Written By: TEC Staff
Published On: October 18 2013

By P.J. Jakovljevic (see bio) and Bob Eastman (see bio)

As it has been excruciatingly painful for die-hard Boston Red Sox fans to watch their moribund baseball team’s previous two seasons, it has been puzzling and perhaps also painful for enterprise software market observers to watch the coinciding self-implosion of sorts of the New England software vendor Progress Software Corporation. For those who are not sure what I am referring to, 2012 and 2013 were the years in which Progress divested many of its once well-known IT assets, such as the Sonic enterprise service bus (ESB)/messaging, Actional service-oriented architecture (SOA) governance, DataXtend semantic integrator, and Savvion business process management (BPM) suites, which now constitute Aurea Software (a new company formed by Trilogy Enterprises in late 2012). Even Progress’ once fierce competitors bought—perhaps in a “fire sale” manner—some of its renowned pieces, such as the FuseSource open source middleware framework, which recently went to Red Hat, and the Apama complex event processing (CEP) platform, which was sold in June to Software AG.

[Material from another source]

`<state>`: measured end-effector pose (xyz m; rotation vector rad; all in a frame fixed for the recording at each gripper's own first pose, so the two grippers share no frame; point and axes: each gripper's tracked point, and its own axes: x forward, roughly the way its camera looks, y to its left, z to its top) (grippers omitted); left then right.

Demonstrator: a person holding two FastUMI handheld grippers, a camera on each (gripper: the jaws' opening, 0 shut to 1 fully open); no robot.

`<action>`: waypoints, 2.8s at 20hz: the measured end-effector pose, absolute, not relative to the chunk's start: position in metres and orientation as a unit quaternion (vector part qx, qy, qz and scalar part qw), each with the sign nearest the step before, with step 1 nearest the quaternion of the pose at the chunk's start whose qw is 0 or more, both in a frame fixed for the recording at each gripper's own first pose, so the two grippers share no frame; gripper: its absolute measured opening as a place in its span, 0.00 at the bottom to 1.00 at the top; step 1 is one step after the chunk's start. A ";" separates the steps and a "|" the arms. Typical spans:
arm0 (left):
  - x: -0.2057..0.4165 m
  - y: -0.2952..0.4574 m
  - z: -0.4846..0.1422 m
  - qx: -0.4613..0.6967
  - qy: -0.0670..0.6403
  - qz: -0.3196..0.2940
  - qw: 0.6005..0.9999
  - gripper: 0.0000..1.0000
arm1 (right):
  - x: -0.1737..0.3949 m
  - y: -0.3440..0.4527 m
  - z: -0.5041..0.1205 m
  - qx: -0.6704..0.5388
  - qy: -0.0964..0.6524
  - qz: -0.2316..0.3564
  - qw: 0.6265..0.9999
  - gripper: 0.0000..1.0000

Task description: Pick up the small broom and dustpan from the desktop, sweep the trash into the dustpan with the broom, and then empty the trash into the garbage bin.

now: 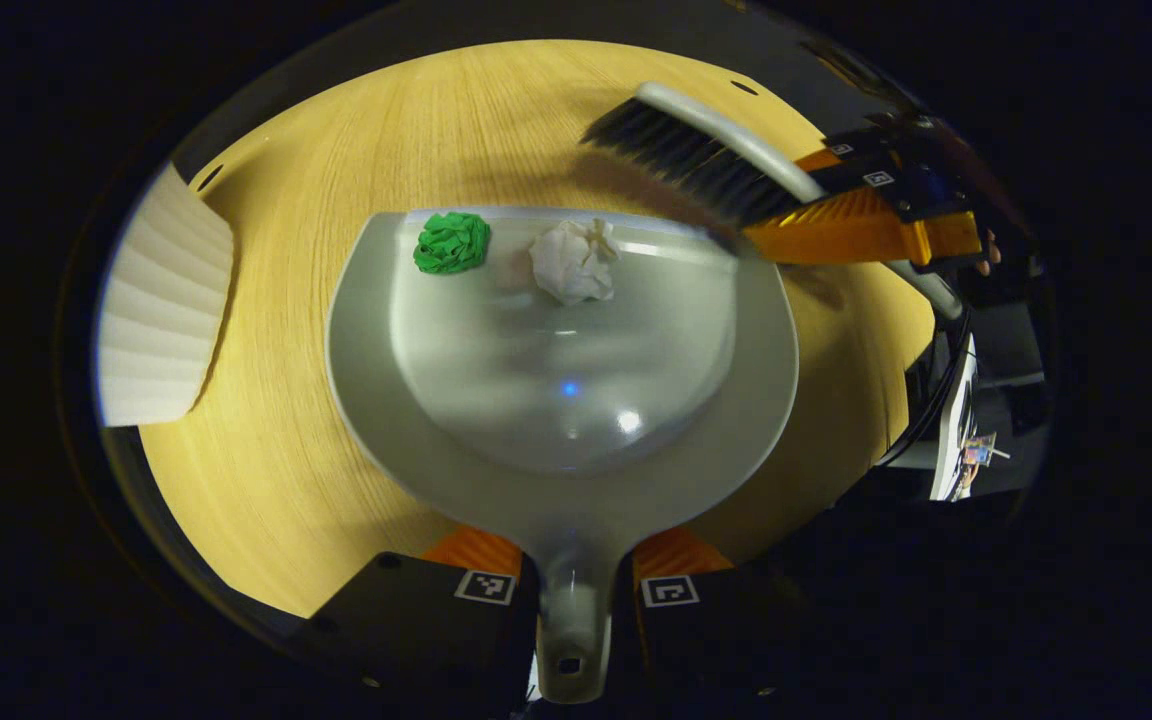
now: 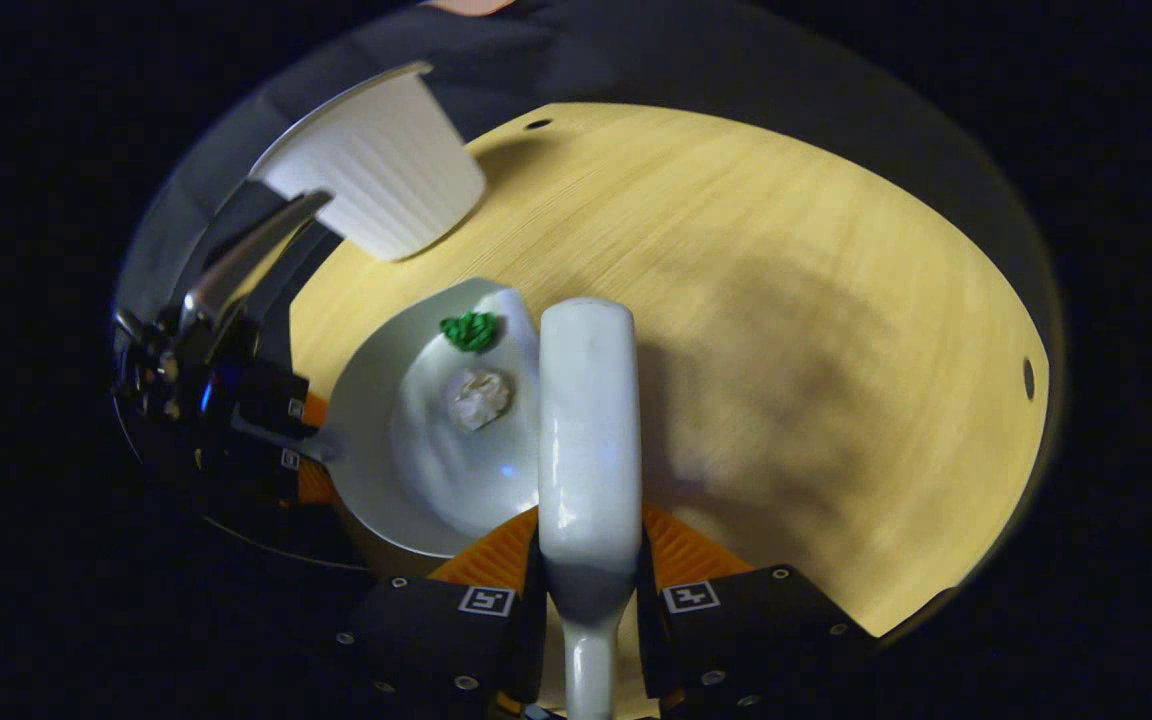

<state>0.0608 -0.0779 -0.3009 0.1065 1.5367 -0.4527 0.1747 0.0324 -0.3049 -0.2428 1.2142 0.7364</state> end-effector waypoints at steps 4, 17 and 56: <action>0.059 -0.089 -0.297 0.024 0.678 -0.169 0.715 0.31 | 0.165 -0.006 -0.323 -0.076 0.576 0.234 0.779 0.39; 0.066 -0.085 -0.214 -0.006 0.619 -0.126 0.775 0.31 | 0.133 0.006 -0.394 -0.074 0.609 0.093 0.785 0.41; 0.207 0.296 -0.056 0.683 0.432 0.115 0.577 0.30 | 0.153 0.017 -0.379 -0.019 0.608 0.064 0.791 0.95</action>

Now, the Red Sox might have already redeemed themselves with the (unexpectedly) stellar regular 2013 MLB season (and also with a great start to the MLB 2013 post-season), but only time will tell whether Progress can do a similar feat in its arena. After the aforementioned severe pruning, many have asked what might have remained at Progress other than its original OpenEdge application development platform. After all, all of those acquisitions from about 10 years ago were Progress’ attempt to diversify from its maturing OpenEdge business in light of formidable competition from Microsoft, Oracle, IBM, SAP, and others. So the question many in the business would like to have answered is how does Progress plan to grow by returning back to its roots, and will this “back to the future” manner really work? A number of well-known enterprise resource planning (ERP) vendors have already either jumped ship (switched from OpenEdge to, say, Microsoft .NET) or significantly reduced their dependence on OpenEdge (as have Plex Systems, Epicor, and Infor).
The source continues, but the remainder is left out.